Each year, high school students are tested in order to see how prepared they are for college.

"Last year, our Legislature passed a law that we go down to the federally mandated tests, but then they added back in a U.S. history test,” said Alicia Priest, the president of the Oklahoma Education Association.

Math, science and English are federally mandated tests, but history is not.

Now, some lawmakers want to do away with it.

"I taught U.S. history for years at Owasso High School, and I saw first-hand how the test doesn't do anything positive for the school, the students or the parent,” said Senator J.J. Dossett.

Dossett believes mandated tests cost money the state can’t afford.

He said the history assessment doesn’t prove what students know, just how well they can take a test.

"People who oppose it would say accountability, that we need to keep accountability on U.S. history in our schools, but I think we do a good enough job of that as is,” Dossett said.

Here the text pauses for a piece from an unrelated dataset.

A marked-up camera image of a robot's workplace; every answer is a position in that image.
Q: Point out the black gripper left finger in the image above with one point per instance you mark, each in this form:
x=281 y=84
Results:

Bob Blackburn with the Oklahoma History Society disagrees.

"I think that history and a better understanding of the humanities is essential for a well-rounded education," Blackburn said.

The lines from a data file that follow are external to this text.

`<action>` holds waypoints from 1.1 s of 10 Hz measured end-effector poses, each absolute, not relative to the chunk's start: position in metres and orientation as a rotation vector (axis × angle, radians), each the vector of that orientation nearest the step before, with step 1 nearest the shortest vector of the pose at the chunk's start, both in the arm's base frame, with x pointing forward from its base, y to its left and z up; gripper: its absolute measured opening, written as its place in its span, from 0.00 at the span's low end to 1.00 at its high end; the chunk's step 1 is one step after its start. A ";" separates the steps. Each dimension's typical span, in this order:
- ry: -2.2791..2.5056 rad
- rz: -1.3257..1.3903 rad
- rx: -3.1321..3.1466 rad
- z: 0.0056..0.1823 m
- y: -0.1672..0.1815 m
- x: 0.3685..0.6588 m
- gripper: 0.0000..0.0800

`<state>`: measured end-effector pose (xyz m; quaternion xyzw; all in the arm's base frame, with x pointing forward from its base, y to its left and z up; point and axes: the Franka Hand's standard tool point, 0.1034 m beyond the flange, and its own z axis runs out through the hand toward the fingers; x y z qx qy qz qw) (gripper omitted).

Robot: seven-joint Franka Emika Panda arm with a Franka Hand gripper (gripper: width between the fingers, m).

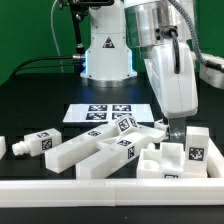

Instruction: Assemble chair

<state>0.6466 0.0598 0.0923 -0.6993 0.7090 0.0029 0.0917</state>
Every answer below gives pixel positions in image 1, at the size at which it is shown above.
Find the white chair seat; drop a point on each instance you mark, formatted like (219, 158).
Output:
(167, 161)

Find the white long back beam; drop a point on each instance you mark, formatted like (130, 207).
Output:
(69, 153)

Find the white tagged block on beam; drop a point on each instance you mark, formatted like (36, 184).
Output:
(126, 123)

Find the white L-shaped fence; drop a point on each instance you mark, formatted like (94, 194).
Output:
(111, 192)

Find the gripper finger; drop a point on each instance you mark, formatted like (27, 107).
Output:
(177, 129)

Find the white long front beam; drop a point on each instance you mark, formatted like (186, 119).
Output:
(107, 161)

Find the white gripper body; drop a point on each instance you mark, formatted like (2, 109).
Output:
(175, 93)

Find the white small tagged cube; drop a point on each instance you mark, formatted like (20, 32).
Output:
(160, 125)

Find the white long beam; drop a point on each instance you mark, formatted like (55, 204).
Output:
(69, 153)
(107, 161)

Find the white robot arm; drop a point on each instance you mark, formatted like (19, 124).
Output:
(164, 33)

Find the white marker tag board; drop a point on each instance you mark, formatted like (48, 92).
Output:
(83, 113)

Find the white block at left edge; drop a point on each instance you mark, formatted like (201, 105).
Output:
(2, 146)

He thinks it should continue to be included with these assessments, fearing what could happen down the road if it is eliminated.

"If it's not tested anymore, educators are not going to teach it. They will teach toward the test," he said.

Supporters like Priest agree with Dossett in eliminating the history assessment.

"Just last week, we got my daughter's test results back. So, if a teacher doesn't get a test result back from one year until November of the next, that doesn't really instruct how they're teaching,” Priest said.